Alors, je vais sans doute vous paraître démesurément optimiste (on en reparlera dans 6 ou 7 jours) mais aujourd’hui, il me semble qu’avec nos trois caractères si différents et nos personnalités diversement armées, et bien nous formons une bonne équipe pour affronter ça.

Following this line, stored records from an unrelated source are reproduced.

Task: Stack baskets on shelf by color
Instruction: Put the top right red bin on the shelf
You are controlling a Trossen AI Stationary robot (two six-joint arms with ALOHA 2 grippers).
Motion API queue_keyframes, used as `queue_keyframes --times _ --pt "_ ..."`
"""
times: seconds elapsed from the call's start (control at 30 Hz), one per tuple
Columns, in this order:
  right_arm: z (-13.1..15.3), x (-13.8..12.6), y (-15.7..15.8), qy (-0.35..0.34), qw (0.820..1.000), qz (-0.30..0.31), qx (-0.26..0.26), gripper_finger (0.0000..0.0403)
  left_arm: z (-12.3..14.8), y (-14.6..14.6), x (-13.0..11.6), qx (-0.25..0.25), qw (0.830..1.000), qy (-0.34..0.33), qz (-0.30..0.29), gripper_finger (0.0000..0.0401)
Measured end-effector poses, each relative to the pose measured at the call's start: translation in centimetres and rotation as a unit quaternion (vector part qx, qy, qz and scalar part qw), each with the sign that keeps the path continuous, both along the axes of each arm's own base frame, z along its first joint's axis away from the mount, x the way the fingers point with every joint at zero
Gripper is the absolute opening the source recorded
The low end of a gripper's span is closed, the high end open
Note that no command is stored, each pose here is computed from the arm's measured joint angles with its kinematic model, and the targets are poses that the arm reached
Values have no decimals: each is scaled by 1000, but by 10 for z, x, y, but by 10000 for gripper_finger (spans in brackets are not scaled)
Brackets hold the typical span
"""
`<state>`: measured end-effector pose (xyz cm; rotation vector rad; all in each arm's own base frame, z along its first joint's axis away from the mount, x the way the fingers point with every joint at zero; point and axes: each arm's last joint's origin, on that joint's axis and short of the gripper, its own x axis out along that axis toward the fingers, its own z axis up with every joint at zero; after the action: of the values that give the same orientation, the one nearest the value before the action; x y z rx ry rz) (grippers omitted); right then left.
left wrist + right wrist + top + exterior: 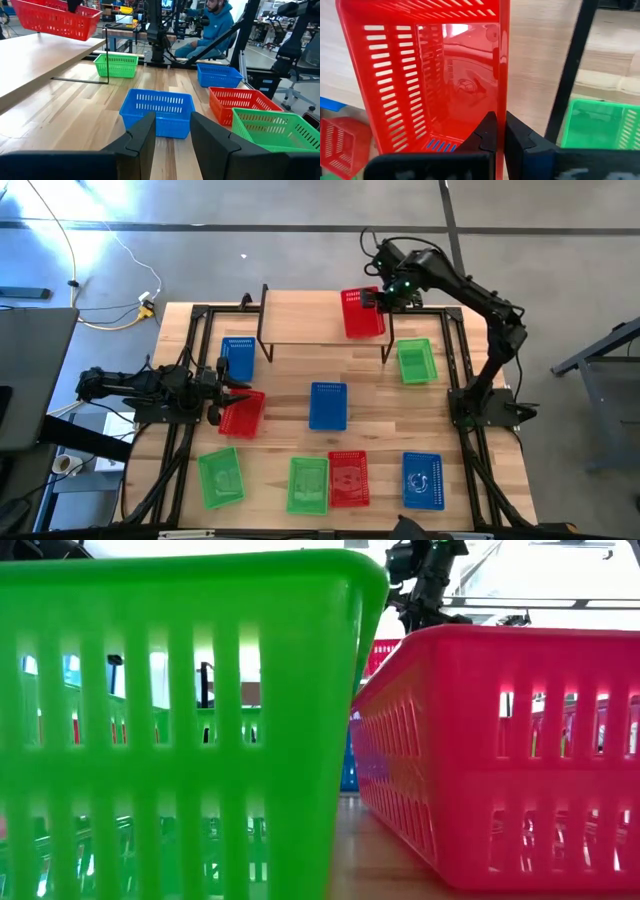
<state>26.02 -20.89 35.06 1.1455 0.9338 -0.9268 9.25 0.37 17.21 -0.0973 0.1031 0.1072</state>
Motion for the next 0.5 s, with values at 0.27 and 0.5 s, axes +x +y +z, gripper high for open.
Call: queue_keyframes --times 0.27,0.5 --pt "1 -2 -2 -17 999 -41 30 0 0 0 0 0 1000 0 0 113" --pt "-1 -3 3 9 997 -71 39 0 0 0 0 0 1000 0 0 113"
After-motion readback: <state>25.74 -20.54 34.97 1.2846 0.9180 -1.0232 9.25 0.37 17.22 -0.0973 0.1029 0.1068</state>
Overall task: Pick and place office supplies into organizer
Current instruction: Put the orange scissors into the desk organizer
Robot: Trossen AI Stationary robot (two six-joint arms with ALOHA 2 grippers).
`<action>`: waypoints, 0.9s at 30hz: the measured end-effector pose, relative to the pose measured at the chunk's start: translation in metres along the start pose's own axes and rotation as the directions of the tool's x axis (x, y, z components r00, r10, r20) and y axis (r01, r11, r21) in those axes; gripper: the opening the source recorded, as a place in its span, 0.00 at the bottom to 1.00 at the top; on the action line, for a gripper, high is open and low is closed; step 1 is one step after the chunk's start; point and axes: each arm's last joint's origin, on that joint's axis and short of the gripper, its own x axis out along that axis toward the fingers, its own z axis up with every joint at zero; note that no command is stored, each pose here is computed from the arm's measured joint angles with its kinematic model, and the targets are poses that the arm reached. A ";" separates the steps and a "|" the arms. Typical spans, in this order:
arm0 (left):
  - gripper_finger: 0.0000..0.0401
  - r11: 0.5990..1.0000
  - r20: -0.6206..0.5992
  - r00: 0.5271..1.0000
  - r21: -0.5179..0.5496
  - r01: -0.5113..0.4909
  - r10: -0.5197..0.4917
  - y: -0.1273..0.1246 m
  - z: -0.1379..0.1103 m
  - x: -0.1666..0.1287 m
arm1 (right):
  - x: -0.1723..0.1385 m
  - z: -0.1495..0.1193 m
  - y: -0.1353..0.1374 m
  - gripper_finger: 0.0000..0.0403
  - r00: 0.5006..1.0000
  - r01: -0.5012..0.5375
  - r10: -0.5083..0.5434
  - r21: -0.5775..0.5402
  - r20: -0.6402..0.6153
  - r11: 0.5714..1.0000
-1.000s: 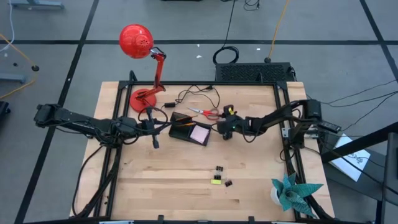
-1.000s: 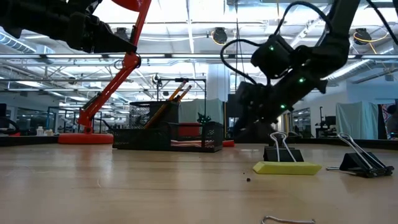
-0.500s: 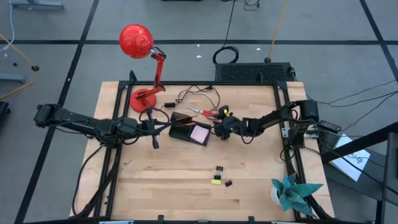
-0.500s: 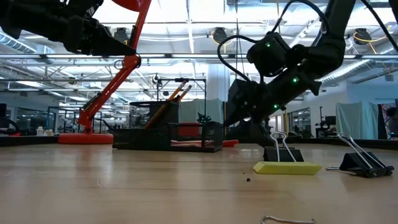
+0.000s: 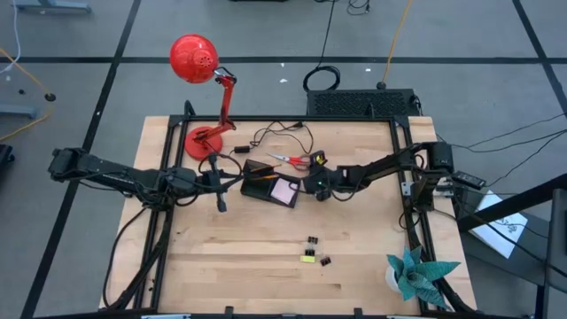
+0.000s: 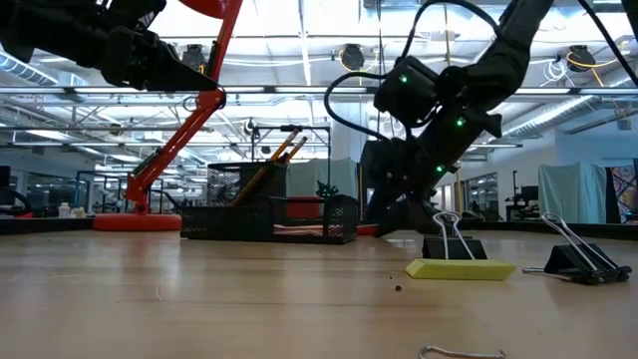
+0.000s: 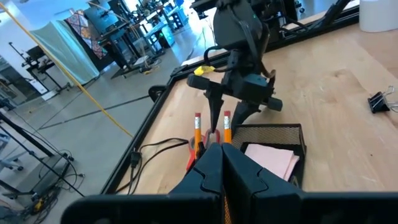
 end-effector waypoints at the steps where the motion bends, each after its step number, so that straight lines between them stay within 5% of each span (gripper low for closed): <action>1: 0.02 1.000 0.000 1.000 0.001 0.000 0.000 0.000 0.000 0.000 | 0.000 0.001 -0.002 0.40 1.000 0.012 -0.012 -0.006 -0.001 1.000; 27: 0.02 1.000 -0.007 1.000 0.005 0.002 -0.002 0.000 -0.001 0.000 | 0.007 0.005 -0.025 0.40 0.993 -0.006 0.005 0.010 0.119 1.000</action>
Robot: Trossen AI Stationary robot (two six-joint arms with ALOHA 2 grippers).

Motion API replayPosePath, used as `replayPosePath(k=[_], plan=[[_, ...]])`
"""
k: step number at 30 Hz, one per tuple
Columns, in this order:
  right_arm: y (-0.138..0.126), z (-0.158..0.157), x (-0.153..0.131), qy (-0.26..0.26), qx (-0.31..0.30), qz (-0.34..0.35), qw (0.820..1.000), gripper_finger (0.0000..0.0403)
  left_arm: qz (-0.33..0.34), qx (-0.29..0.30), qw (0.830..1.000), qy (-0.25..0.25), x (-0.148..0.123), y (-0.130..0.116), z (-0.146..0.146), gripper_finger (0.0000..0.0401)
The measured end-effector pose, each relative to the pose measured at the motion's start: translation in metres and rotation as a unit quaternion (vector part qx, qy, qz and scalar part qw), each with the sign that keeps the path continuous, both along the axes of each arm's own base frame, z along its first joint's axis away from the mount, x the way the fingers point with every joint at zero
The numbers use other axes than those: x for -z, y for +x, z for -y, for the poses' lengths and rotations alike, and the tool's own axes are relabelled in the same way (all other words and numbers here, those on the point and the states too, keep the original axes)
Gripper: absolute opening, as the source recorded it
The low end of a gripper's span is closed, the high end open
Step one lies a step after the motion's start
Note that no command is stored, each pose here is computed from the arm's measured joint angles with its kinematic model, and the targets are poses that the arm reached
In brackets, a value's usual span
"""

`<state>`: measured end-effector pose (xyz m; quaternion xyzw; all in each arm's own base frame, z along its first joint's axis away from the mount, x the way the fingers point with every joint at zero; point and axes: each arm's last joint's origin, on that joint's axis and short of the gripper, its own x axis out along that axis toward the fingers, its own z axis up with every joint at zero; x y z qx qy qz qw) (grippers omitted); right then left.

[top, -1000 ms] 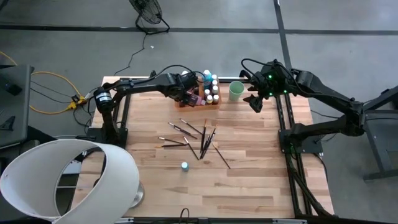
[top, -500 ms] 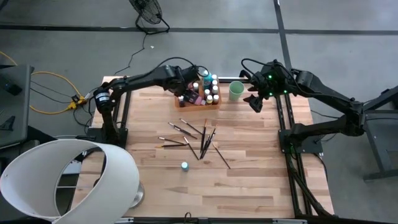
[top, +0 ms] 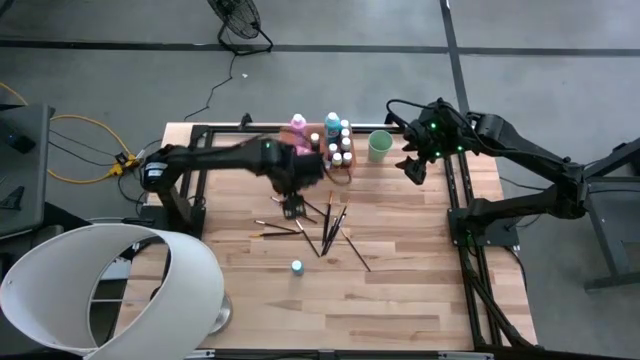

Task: Pick & Place Paint Supplies
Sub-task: Put the small blue paint bottle into the orange bin

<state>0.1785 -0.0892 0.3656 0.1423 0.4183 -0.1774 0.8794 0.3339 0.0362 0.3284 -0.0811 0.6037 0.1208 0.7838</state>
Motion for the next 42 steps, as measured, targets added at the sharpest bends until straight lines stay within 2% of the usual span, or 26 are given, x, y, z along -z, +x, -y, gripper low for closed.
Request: replayPosePath(k=[3, 7, 12, 18, 22, 26, 31, 42], plan=[[-0.005, -0.004, 0.007, 0.01, -0.02, 0.02, 1.0, 0.0267, 0.008, 0.023, 1.0, 0.008, -0.004, -0.001, 0.02, 0.0227], [-0.02, -0.015, 0.02, 0.021, -0.04, 0.082, 0.996, 0.0267, 0.018, 0.031, 0.999, 0.021, -0.007, -0.004, 0.039, 0.0227], [-0.037, -0.036, 0.035, 0.061, -0.104, 0.161, 0.98, 0.0263, 0.058, 0.046, 0.997, 0.014, 0.002, -0.009, 0.051, 0.0227], [-0.052, -0.06, 0.064, 0.111, -0.172, 0.153, 0.967, 0.0244, 0.069, 0.04, 0.996, -0.032, 0.03, -0.03, 0.054, 0.0227], [-0.052, -0.066, 0.074, 0.152, -0.143, 0.136, 0.969, 0.023, 0.105, 0.057, 0.989, -0.085, 0.046, -0.043, 0.056, 0.0227], [-0.052, -0.069, 0.076, 0.182, -0.097, 0.128, 0.97, 0.0222, 0.121, 0.101, 0.979, -0.13, 0.056, -0.053, 0.06, 0.0227], [-0.052, -0.069, 0.076, 0.189, -0.088, 0.126, 0.97, 0.022, 0.106, 0.171, 0.972, -0.118, 0.065, -0.059, 0.074, 0.0227], [-0.045, -0.067, 0.079, 0.192, -0.086, 0.115, 0.971, 0.0219, 0.177, 0.194, 0.96, -0.098, 0.061, -0.047, 0.096, 0.0227]])
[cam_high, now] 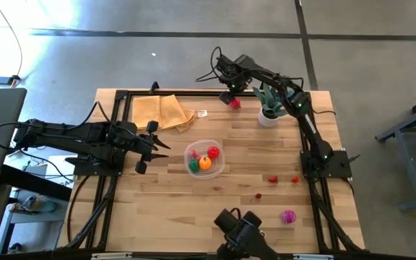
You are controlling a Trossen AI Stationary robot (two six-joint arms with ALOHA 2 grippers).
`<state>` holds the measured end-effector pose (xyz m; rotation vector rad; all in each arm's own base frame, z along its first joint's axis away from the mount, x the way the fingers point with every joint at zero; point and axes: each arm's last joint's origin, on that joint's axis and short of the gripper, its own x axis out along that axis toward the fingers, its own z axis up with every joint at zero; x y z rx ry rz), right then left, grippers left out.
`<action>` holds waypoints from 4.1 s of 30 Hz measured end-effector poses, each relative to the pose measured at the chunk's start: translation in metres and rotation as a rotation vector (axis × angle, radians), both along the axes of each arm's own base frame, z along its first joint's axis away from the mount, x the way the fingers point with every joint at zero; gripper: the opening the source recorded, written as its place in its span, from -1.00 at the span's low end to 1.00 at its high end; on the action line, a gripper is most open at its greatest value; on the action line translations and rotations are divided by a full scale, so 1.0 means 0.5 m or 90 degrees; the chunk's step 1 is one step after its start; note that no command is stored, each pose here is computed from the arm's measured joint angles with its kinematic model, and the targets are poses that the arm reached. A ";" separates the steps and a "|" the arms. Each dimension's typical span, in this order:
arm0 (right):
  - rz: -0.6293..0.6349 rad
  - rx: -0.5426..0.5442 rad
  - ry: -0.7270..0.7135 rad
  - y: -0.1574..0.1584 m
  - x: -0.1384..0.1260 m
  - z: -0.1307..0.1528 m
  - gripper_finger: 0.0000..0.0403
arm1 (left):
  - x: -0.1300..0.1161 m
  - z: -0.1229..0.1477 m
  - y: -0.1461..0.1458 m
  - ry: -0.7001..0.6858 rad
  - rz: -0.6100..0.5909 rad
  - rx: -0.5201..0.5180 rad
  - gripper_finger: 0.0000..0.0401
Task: Pick and placing Produce into tupperware
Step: Put the pink dragonfruit into the transparent bin
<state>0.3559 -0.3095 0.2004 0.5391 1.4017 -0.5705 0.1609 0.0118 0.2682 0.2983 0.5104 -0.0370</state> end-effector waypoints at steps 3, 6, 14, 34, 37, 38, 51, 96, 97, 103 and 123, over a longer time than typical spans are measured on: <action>0.003 0.013 0.007 0.000 0.005 -0.019 0.25 | 0.000 0.000 0.000 0.000 0.000 0.000 -0.40; 0.004 0.022 0.013 -0.001 0.008 -0.034 0.25 | 0.000 0.000 0.000 0.000 0.000 0.000 -0.40; -0.013 0.025 0.049 -0.005 0.010 -0.070 0.25 | 0.000 0.000 0.000 0.000 0.000 0.000 -0.40; -0.017 0.036 0.062 -0.006 0.010 -0.088 0.21 | 0.000 0.000 0.000 0.000 0.000 0.000 -0.40; -0.018 0.035 0.061 -0.006 0.011 -0.088 0.15 | 0.000 0.000 0.000 0.000 0.000 0.000 -0.40; -0.020 0.035 0.061 -0.006 0.011 -0.088 0.13 | 0.000 0.000 0.000 0.000 0.000 0.000 -0.40; -0.024 0.041 0.059 -0.005 0.010 -0.087 0.06 | 0.000 0.000 0.000 0.000 0.000 0.000 -0.40; 0.355 -0.071 -0.357 0.401 0.031 0.419 0.00 | 0.000 0.000 0.000 0.000 0.000 0.000 -0.40; 0.372 -0.077 -0.350 0.418 0.040 0.413 0.00 | 0.000 0.000 0.000 0.000 0.000 0.000 -0.40; 0.466 -0.080 -0.282 0.490 0.083 0.333 0.00 | 0.000 0.000 0.000 0.000 0.000 0.000 -0.40; 0.565 -0.058 -0.355 0.479 0.132 0.079 0.00 | 0.000 0.000 0.000 0.000 0.000 0.000 -0.40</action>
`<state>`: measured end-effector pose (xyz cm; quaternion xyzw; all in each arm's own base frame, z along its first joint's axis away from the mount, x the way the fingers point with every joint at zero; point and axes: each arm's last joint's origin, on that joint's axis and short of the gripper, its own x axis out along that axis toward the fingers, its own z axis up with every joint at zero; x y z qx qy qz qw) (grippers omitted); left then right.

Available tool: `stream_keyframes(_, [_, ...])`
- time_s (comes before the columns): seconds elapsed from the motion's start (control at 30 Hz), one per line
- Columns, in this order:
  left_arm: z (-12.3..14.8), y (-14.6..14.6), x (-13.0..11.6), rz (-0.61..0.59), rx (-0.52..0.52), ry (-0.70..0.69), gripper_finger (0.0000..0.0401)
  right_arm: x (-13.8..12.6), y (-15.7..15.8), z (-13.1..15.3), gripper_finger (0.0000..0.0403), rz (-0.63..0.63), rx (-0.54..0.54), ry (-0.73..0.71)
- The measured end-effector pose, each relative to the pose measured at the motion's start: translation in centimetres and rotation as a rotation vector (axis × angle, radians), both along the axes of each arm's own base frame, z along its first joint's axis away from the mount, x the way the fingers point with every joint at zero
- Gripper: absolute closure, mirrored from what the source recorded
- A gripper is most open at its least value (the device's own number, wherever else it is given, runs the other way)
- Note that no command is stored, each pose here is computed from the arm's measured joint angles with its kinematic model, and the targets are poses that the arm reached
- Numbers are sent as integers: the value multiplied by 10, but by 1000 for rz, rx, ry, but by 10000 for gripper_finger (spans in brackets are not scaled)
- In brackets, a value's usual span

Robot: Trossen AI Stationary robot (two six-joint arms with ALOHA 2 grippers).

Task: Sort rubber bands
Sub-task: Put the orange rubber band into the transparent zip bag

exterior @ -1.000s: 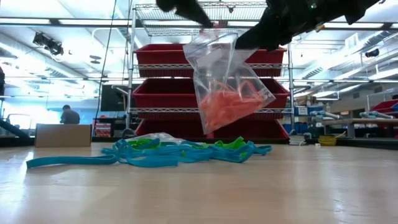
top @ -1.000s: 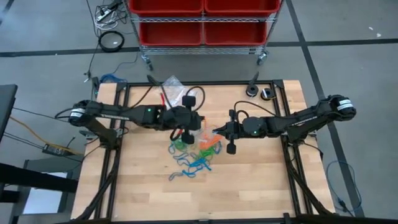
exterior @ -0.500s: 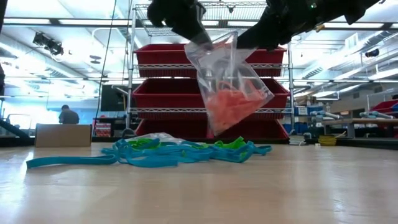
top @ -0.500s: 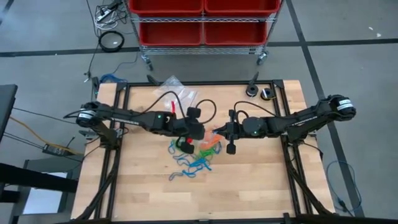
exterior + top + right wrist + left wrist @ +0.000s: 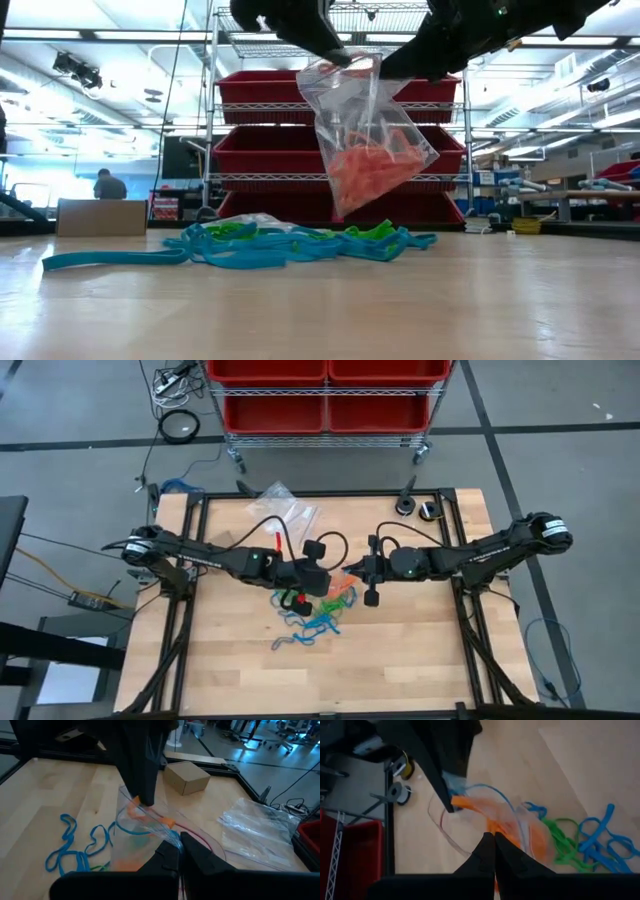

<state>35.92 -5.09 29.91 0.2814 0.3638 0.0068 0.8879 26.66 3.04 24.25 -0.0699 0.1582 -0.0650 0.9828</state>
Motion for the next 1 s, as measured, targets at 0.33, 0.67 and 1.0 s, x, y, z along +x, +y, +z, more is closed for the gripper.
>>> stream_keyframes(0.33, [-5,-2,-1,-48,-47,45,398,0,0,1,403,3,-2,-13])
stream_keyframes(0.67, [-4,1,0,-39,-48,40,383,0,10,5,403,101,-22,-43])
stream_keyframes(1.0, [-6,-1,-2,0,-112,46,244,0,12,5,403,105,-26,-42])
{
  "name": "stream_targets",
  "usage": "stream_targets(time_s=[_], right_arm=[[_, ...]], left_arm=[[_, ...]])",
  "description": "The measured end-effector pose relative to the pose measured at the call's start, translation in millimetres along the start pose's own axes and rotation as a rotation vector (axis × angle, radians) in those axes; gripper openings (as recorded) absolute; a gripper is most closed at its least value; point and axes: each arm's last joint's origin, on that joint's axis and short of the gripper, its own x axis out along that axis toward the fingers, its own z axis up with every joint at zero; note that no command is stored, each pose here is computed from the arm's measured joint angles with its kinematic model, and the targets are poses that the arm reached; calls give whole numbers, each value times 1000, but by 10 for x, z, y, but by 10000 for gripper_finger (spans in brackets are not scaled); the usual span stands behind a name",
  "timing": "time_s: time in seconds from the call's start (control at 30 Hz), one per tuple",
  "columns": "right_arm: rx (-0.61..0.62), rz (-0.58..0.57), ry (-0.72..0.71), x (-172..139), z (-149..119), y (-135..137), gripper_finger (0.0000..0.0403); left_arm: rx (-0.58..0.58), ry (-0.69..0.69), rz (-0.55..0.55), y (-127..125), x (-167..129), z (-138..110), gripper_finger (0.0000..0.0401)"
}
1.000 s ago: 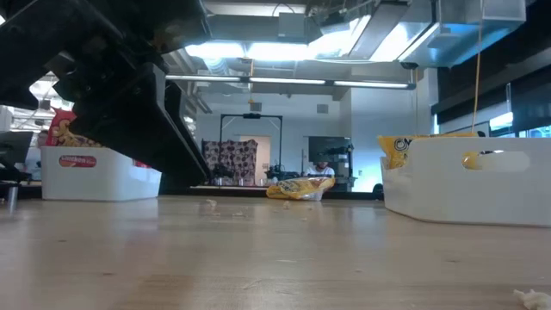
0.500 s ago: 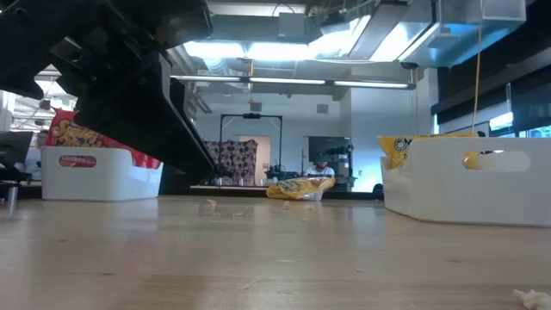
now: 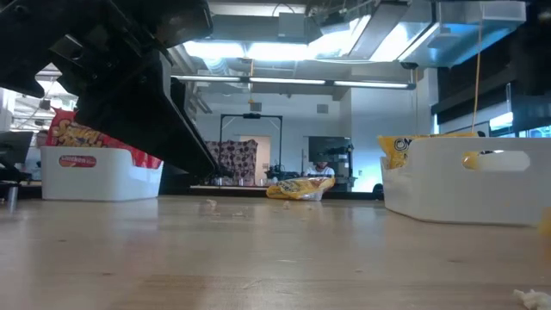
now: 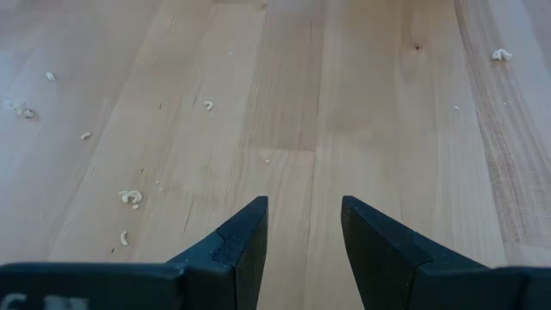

Du coup, je me mets au boulot. À demain !

JOUR TROIS - NINA

Bon, plus le temps passe, plus c'est difficile, plus le temps passe et moins j'ai d'idées pour m'occuper, et le pire, j'ai plus de saucisson... Le temps passe plus lentement. J'ai un peu révisé, comme hier, et je suis sortie au soleil au bord du Doubs pour téléphoner à une copine. Ça n'a pas plu à maman... Elle arrête pas de dire a Mimi de ne pas parler aux gens et de bien respecter les distances de sécurité comme si on avait pas déjà compris. Être confinée avec Noukie, c'est pas facile, même si j'avoue que je pensais que ce serait plus difficile. Bref maman crie, Mimi passe 40 minutes à laver les fruits et moi bah... J'essaie de survivre!